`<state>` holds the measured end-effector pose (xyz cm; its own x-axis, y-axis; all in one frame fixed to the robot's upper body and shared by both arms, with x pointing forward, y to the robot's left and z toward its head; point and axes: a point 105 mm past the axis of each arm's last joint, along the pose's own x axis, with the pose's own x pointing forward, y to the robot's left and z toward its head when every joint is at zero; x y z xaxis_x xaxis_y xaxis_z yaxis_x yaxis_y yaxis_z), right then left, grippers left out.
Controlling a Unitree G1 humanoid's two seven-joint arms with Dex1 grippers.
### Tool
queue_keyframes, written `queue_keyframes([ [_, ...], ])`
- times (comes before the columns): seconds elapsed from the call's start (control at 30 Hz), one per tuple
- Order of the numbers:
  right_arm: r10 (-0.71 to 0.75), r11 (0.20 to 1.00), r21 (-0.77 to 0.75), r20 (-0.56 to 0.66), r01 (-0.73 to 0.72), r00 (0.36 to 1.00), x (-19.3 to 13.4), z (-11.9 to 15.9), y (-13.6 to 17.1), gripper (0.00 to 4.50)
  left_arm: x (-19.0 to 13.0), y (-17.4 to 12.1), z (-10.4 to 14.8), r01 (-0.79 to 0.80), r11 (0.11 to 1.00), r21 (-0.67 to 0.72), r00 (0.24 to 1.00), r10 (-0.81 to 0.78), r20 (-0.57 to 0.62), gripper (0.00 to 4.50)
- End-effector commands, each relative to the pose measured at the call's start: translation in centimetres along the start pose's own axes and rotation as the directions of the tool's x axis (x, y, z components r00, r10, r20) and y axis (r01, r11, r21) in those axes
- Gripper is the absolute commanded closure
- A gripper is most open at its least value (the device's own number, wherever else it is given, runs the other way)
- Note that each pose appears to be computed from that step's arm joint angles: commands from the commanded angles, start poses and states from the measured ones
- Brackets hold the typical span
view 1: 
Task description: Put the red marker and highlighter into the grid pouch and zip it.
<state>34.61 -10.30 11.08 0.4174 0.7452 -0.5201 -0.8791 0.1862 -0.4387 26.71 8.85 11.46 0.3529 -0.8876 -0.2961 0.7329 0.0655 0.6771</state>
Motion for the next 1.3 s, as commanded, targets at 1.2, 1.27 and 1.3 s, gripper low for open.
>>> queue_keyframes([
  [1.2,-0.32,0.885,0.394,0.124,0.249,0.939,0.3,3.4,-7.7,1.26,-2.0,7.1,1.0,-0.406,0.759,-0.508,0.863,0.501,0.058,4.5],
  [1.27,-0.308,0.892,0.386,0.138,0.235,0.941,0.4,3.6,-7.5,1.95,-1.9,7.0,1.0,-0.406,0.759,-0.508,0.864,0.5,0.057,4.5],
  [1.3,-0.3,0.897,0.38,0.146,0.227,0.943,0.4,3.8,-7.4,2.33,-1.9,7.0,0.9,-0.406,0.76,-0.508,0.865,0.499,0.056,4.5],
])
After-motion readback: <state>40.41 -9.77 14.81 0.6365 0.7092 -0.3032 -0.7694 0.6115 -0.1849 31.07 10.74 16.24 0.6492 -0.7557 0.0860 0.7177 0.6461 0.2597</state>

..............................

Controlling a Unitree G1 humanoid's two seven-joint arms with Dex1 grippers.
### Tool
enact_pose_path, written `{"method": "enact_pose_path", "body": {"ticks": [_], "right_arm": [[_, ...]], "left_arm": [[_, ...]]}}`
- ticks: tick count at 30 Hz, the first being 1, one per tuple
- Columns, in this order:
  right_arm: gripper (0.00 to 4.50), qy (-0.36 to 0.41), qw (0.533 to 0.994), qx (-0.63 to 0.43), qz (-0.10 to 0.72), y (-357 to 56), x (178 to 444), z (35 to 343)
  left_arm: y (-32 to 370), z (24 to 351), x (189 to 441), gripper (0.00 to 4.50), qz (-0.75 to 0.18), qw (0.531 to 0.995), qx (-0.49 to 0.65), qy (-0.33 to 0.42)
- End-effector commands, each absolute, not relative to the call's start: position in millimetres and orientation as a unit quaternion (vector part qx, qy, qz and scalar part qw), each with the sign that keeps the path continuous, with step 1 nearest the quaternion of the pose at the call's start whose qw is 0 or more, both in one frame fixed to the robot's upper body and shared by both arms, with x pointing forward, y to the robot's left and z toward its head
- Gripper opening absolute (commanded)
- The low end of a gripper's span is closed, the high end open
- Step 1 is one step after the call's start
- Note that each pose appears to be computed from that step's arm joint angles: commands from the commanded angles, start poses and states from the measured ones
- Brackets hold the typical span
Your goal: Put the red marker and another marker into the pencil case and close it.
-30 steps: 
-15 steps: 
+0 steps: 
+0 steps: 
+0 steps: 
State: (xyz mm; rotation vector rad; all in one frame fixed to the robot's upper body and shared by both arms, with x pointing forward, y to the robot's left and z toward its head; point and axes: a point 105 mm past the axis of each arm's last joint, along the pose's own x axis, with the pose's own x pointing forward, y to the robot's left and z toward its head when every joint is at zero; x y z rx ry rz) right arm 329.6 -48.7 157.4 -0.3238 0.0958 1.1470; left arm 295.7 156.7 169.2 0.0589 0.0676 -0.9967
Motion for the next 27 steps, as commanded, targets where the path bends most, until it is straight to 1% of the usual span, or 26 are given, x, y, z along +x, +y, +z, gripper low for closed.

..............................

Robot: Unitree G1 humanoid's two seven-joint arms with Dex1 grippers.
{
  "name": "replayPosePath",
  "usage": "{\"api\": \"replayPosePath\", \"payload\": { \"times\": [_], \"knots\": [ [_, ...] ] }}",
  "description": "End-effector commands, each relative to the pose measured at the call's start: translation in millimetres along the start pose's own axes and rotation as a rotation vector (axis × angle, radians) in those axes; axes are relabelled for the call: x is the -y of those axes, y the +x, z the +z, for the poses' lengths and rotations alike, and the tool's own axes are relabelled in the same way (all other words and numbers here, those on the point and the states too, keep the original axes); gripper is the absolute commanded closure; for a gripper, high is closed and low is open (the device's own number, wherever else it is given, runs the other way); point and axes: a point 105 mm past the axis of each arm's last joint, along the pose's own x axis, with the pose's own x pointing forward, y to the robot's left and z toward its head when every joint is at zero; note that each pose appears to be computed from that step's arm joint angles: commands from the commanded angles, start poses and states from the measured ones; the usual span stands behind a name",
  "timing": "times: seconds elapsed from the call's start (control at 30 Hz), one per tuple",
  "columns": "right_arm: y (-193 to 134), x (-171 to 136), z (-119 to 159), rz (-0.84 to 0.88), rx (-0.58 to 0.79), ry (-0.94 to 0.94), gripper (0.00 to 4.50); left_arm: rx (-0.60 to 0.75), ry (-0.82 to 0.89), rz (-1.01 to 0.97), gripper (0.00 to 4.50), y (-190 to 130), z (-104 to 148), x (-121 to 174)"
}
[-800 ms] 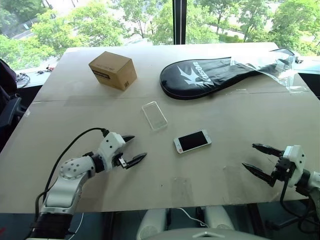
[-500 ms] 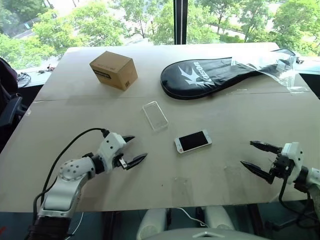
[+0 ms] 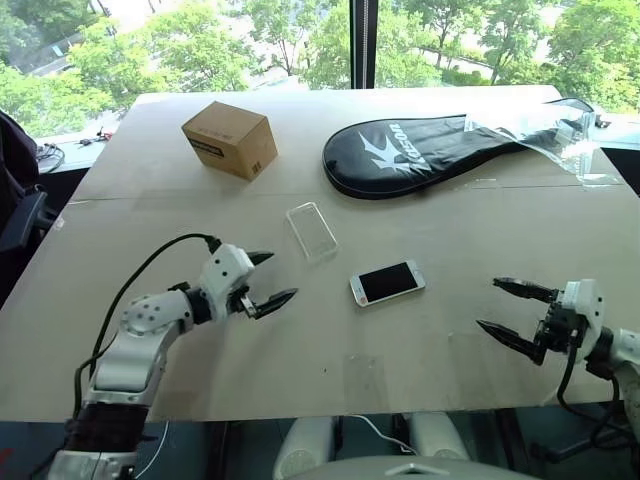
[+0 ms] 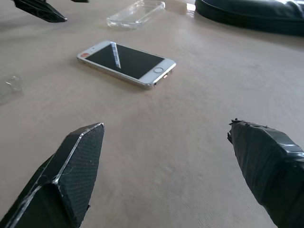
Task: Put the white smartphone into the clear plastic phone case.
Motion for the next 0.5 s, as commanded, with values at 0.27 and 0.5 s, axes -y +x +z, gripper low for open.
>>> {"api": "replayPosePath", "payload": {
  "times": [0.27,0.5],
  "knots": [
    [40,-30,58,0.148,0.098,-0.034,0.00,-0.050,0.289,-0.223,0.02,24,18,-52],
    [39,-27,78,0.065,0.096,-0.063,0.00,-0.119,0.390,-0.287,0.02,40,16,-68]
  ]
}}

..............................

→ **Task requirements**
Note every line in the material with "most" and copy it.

→ **Solution for this problem**
- A gripper is most open at its least value (the device's own number, wherever else it is given, runs the other way)
Motion for the next 27 steps, as commanded, targets where the path bends most, until it is straight to 1% of the usual span, or 26 are given, x, y, z along +x, +y, +z, gripper low for closed.

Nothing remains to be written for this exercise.